Are you ready to dive into the realm of image classification using the ConvNeXt Pico OLS model? This power-packed model, trained on the ImageNet-1k dataset, makes it easier than ever to classify images with precision. In this guide, we will walk you through the setup and usage, so you can unleash the full potential of this tool!

Understanding the Model

The ConvNeXt Pico OLS model is fundamentally an image classification backbone, designed to analyze and categorize images effectively. Imagine it as a finely tuned musical instrument, each part working in perfect harmony to create beautiful melodies—here, the melody is the accurate classification of your images. Below are some key stats about the model:

• Parameters: 9.1 million
• GMACs: 1.4
• Activation Complexity: 6.5 million activations
• Image Size: 224 x 224 for training, 288 x 288 for testing

Getting Started with the Model

To start using the ConvNeXt Pico OLS model, follow the steps below:

1. Setting Up Your Environment

You’ll need to have the following libraries installed in your Python environment:

• PIL for image handling
• timm for accessing various models
• torch for tensor calculations

2. Image Classification

Here’s how to classify an image using the ConvNeXt model:

python
from urllib.request import urlopen
from PIL import Image
import timm
import torch

# Load an image
img = Image.open(urlopen("https://huggingface.co/datasets/huggingface/documentation-images/resolve/main/beignets-task-guide.png"))

# Create the model
model = timm.create_model("convnext_pico_ols.d1_in1k", pretrained=True)
model = model.eval()

# Get model specific transforms (normalization, resize)
data_config = timm.data.resolve_model_data_config(model)
transforms = timm.data.create_transform(**data_config, is_training=False)

# Classify the image
output = model(transforms(img).unsqueeze(0))  # unsqueeze single image into batch of 1
top5_probabilities, top5_class_indices = torch.topk(output.softmax(dim=1) * 100, k=5)
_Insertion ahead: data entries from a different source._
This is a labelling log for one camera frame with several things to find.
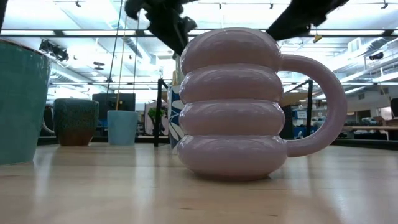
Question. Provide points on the long wooden table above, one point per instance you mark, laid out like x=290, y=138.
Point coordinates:
x=367, y=127

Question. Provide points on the lilac ringed ceramic mug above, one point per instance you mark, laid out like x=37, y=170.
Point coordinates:
x=231, y=118

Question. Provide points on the dark speckled stoneware mug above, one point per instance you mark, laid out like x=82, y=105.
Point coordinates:
x=76, y=121

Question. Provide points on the black ceiling spotlight cluster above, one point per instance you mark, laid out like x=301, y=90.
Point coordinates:
x=53, y=49

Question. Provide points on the black ceiling lamp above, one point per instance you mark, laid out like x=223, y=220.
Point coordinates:
x=376, y=56

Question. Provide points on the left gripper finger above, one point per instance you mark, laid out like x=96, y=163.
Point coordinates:
x=181, y=40
x=169, y=35

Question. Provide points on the small green plant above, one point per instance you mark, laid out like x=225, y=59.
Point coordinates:
x=155, y=113

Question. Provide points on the wooden shelf riser black legs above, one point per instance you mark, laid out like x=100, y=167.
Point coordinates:
x=309, y=109

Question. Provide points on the light blue mug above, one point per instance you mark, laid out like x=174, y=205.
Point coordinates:
x=122, y=127

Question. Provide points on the yellow hanging plug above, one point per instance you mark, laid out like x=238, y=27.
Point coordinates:
x=317, y=39

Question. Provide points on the blue storage bins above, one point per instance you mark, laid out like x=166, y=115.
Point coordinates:
x=300, y=130

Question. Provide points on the large teal mug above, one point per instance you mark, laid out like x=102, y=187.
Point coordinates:
x=21, y=109

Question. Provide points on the black aluminium table frame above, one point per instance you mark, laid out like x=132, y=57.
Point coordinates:
x=367, y=143

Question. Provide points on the white ceiling air vent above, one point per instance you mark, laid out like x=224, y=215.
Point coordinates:
x=354, y=46

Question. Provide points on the black monitor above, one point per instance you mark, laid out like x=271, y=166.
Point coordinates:
x=105, y=104

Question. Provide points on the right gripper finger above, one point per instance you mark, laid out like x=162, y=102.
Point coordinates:
x=287, y=31
x=280, y=24

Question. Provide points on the blue white patterned mug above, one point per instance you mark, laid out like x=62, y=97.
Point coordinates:
x=174, y=124

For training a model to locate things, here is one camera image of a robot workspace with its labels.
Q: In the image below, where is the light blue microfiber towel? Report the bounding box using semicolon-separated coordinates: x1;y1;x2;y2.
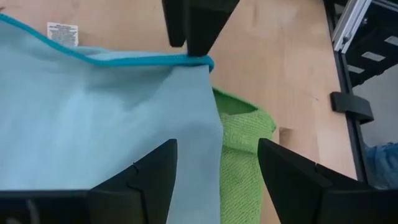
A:
0;14;224;224

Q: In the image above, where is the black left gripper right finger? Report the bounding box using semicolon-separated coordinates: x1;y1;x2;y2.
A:
257;139;371;224

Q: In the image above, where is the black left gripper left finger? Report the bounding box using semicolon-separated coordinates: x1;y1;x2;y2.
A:
88;139;178;224

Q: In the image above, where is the silver aluminium bracket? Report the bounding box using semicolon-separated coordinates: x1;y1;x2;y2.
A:
331;0;373;54

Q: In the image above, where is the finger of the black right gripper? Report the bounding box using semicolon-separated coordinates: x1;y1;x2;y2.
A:
161;0;187;47
183;0;240;57

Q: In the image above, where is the white printed care label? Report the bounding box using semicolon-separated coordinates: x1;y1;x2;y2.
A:
46;21;79;47

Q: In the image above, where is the green microfiber towel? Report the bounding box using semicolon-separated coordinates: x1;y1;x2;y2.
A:
212;88;277;224

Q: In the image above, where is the black aluminium table frame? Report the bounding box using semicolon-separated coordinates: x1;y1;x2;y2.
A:
323;0;398;187

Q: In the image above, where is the black frame clamp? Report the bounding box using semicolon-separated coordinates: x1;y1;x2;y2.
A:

This code will load an image from a URL, process it, and then pass it through the ConvNeXt model. Finally, it provides you with the top 5 classifications along with their probabilities.

3. Extracting Feature Maps

To extract feature maps from the model, use the following code snippet:

python
# Load the image and model as before
img = Image.open(urlopen("https://huggingface.co/datasets/huggingface/documentation-images/resolve/main/beignets-task-guide.png"))
model = timm.create_model("convnext_pico_ols.d1_in1k", pretrained=True, features_only=True)
model = model.eval()

# Prepare the image
data_config = timm.data.resolve_model_data_config(model)
transforms = timm.data.create_transform(**data_config, is_training=False)

# Extract feature maps
output = model(transforms(img).unsqueeze(0))  # unsqueeze single image into batch of 1
for o in output:
    print(o.shape)

Think of this as taking the autopsy of the model after it processes an image—the feature maps tell you the various layers’ response to the inputs.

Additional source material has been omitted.